Les intentions de vote en faveur de Zemmour donnent une fausse idée des éventuelles polarisations idéologiques selon le sexe, qui sont pour le moins instables.
Le cas Zemmour
Considéré à grands traits, le gender gap idéologique est donc sujet à éclipses, et surtout à revirements. Que se dessine-t-il pour 2022 ?

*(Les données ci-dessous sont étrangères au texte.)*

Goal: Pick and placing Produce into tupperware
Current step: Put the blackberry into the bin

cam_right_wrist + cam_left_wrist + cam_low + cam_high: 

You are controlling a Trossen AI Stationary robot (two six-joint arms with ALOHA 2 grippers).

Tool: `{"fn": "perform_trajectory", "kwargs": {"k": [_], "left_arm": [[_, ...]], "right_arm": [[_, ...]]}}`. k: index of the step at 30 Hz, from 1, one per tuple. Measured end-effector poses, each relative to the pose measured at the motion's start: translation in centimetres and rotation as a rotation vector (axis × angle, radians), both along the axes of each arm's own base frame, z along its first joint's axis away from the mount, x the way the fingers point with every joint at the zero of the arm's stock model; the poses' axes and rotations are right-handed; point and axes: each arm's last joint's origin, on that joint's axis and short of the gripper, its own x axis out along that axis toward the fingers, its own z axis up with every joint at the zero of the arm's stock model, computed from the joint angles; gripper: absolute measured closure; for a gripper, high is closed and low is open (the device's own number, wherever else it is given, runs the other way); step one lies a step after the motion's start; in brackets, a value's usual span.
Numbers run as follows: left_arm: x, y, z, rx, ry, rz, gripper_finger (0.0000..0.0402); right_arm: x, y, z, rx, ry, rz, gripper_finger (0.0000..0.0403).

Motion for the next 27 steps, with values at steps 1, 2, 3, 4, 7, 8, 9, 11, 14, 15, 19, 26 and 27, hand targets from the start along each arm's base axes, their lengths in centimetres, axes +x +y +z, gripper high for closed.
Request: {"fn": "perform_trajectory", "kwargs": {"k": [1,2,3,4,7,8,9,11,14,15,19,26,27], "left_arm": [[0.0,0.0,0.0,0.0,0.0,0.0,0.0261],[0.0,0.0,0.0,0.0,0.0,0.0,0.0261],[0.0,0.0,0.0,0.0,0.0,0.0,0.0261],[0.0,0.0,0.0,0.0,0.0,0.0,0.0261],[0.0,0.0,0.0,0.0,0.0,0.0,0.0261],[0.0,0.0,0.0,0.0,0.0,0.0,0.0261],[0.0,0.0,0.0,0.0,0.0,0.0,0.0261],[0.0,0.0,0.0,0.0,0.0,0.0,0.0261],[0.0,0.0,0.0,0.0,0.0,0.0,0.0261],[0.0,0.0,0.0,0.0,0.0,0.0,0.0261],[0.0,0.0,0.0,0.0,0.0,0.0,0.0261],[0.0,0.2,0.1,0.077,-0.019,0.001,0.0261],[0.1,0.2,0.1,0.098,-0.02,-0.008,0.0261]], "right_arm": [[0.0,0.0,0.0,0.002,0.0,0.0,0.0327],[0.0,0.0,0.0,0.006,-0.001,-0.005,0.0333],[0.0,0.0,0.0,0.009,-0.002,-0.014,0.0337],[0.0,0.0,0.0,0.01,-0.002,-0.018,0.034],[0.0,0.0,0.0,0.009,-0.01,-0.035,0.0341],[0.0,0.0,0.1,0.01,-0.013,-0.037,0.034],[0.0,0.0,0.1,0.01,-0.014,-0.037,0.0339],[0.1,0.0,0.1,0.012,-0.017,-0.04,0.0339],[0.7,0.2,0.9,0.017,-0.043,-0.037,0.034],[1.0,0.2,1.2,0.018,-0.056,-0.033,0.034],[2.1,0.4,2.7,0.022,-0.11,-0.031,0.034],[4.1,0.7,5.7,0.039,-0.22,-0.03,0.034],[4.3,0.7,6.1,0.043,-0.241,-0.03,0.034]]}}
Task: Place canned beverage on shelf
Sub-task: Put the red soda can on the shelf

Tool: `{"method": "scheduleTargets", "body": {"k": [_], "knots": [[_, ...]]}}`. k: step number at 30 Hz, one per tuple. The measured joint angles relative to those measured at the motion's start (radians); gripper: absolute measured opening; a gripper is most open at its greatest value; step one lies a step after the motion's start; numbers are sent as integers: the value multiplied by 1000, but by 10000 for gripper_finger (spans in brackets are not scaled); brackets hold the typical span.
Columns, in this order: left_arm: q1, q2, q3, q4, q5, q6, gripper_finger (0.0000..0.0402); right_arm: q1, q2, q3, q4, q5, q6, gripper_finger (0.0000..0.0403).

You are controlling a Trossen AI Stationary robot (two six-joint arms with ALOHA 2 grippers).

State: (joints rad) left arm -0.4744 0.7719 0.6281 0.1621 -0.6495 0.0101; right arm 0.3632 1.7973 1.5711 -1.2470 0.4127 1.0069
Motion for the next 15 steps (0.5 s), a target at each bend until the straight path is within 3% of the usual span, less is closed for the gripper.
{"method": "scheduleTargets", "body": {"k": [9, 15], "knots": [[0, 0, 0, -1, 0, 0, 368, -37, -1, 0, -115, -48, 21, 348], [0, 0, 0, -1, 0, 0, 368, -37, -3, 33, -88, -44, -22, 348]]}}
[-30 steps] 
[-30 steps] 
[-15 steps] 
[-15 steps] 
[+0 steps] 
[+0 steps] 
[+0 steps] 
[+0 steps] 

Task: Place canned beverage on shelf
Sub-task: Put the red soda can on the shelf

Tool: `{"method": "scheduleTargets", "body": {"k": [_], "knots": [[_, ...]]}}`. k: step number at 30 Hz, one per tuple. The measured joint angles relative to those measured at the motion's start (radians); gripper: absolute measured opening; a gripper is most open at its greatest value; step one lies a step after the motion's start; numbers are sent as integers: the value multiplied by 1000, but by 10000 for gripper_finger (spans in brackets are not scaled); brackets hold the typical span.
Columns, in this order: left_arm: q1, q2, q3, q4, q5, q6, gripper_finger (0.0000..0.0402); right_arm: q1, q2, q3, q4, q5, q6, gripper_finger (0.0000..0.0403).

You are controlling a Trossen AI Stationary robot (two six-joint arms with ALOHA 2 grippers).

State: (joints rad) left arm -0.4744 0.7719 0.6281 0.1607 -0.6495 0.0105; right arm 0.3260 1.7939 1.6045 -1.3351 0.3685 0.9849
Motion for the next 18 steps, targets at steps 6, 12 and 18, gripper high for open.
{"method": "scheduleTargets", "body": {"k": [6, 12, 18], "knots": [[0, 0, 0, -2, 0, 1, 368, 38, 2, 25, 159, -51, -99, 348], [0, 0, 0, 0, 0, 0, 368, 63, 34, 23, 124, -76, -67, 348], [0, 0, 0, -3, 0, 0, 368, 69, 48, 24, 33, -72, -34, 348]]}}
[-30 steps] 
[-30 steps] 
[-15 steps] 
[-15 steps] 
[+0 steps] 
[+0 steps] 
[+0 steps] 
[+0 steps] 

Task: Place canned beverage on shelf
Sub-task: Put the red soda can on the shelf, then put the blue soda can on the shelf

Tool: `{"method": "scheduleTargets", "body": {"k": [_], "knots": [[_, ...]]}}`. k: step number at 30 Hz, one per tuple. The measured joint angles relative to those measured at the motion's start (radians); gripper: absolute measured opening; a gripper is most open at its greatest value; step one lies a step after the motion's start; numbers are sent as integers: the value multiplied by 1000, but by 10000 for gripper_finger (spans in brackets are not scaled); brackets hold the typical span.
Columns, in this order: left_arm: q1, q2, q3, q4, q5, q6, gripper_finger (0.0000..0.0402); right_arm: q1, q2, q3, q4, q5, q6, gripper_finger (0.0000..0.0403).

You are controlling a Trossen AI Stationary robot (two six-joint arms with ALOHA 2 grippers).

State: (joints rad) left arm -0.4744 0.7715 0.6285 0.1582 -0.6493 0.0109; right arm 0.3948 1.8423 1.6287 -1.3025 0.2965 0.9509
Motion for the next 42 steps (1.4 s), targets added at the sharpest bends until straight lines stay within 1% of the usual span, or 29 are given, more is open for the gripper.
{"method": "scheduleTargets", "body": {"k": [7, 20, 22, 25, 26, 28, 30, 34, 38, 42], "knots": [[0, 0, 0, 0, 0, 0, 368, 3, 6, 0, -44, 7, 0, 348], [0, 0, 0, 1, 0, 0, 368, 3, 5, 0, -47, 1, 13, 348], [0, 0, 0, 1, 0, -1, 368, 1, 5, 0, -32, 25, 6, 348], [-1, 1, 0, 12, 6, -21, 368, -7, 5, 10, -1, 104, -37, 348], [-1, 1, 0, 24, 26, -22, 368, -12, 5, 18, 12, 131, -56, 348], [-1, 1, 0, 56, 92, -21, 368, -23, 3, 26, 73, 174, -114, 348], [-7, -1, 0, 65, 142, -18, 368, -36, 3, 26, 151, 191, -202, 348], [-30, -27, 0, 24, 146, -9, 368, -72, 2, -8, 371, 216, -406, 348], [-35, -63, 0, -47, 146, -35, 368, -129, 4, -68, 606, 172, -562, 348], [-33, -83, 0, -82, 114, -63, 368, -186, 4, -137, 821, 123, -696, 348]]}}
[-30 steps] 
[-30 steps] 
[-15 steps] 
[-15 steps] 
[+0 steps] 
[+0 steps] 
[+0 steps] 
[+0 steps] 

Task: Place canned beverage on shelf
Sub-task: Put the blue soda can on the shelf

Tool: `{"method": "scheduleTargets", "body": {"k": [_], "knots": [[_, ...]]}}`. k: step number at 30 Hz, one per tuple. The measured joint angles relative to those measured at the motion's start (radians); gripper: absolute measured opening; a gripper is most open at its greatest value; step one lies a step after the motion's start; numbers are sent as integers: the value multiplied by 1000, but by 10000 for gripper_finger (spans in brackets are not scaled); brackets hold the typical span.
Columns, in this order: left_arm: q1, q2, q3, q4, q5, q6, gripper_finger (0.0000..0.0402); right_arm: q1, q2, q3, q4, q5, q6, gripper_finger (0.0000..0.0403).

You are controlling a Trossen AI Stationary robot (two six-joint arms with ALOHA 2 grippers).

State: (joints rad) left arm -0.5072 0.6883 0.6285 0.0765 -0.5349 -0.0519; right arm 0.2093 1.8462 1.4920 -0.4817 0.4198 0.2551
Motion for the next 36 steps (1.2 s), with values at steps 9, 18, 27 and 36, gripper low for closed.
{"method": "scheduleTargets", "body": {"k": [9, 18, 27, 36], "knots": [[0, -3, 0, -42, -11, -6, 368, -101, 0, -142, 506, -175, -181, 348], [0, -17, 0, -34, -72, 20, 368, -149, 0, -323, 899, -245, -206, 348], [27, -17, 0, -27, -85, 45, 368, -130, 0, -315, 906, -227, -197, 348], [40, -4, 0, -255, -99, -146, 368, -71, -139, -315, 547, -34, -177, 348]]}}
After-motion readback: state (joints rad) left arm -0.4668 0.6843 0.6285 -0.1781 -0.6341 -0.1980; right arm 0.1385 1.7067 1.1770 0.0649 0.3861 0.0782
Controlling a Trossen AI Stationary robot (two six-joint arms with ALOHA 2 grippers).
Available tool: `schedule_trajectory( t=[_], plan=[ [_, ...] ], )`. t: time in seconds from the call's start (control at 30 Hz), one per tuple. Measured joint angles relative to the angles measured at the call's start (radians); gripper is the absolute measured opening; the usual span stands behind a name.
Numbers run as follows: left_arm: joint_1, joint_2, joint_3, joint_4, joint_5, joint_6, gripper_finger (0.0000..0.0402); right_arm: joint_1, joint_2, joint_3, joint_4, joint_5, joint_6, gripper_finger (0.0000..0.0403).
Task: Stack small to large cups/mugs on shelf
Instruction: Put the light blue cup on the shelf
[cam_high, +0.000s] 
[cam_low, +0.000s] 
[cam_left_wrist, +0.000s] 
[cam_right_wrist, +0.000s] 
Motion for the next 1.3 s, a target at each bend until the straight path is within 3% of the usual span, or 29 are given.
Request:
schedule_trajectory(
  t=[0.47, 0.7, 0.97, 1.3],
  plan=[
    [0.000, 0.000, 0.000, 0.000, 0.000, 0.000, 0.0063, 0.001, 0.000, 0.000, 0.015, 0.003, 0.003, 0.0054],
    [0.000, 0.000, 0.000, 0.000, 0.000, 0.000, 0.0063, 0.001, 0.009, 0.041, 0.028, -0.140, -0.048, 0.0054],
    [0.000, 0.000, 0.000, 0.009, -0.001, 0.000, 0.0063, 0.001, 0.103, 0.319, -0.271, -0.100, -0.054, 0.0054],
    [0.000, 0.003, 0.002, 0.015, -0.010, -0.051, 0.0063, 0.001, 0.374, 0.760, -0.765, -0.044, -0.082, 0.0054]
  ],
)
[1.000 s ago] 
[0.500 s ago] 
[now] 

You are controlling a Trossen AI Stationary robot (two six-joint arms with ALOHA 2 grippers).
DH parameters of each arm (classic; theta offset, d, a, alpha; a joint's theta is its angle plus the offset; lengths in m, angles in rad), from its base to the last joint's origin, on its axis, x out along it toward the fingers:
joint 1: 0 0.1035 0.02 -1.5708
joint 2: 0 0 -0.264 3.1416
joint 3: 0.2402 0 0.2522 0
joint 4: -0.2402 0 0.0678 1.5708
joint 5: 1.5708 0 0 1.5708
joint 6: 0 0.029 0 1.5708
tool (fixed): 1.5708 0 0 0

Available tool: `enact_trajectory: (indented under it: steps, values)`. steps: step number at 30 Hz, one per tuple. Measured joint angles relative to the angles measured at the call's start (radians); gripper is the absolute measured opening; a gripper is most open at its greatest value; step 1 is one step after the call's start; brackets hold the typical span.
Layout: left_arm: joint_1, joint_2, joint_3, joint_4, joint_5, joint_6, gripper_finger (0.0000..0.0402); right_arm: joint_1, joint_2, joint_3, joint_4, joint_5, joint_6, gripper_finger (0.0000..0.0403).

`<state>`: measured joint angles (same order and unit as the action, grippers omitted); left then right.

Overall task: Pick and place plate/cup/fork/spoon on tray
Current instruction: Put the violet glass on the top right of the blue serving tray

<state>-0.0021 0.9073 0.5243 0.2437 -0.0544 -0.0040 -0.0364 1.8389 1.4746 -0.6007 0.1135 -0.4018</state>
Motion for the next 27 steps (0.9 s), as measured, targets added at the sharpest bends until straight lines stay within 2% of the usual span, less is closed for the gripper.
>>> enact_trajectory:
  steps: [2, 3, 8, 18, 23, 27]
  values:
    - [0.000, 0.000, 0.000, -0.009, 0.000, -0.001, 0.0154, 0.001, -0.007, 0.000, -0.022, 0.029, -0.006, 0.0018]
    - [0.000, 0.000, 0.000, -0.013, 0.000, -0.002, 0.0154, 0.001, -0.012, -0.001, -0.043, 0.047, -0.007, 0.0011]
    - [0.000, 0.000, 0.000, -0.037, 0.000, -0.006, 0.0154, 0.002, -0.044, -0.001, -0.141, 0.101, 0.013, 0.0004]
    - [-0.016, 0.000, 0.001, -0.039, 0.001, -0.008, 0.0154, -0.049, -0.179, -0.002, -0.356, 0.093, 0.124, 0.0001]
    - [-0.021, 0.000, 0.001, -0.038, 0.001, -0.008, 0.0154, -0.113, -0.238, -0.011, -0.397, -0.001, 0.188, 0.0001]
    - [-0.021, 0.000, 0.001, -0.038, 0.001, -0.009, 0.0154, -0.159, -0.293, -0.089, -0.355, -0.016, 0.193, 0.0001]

De 1965 à 1981, les femmes ont majoritairement voté à droite à la présidentielle comme dans les autres élections nationales, le premier repoussoir du suffrage féminin étant le parti communiste. Mais aux législatives qui ont suivi la première élection de Mitterrand, elles ont à 54 % participé à la « vague rose », et dans les décennies suivantes elles ont continué de favoriser la gauche, au moins relativement dans les scrutins où elles ont moins contribué que les hommes aux succès de la droite considérée globalement, comme en 1993. Considérée globalement, parce qu’il faut alors parler des droites, le Front national ayant pris le relais du PCF comme repoussoir du suffrage féminin et polarisant sur lui seul cette réticence des femmes. En 2007, cette période tend à s’achever : les femmes ont voté pour Sarkozy moindrement que les hommes, mais majoritairement (52 %). Et en 2012, elles ne sont que 51 % à voter pour Hollande, au lieu de 52 % des hommes. La dissymétrie des forces et l’équivoque du positionnement idéologique de Macron au second tour de 2017 brouillent la lecture. Les femmes votent plus massivement (68 %) que les hommes (62 %) pour Macron au second tour, mais l’écart au premier n’était que d’un point pour Le Pen : 21 % chez les femmes et 22 % chez les hommes, du même ordre donc et dans le même sens que dans l’électorat Macron (23,3 % chez les femmes, 24,4 % chez les hommes). Le gender gap se résorbe notablement, s’agissant de la candidate d’un parti repoussoir.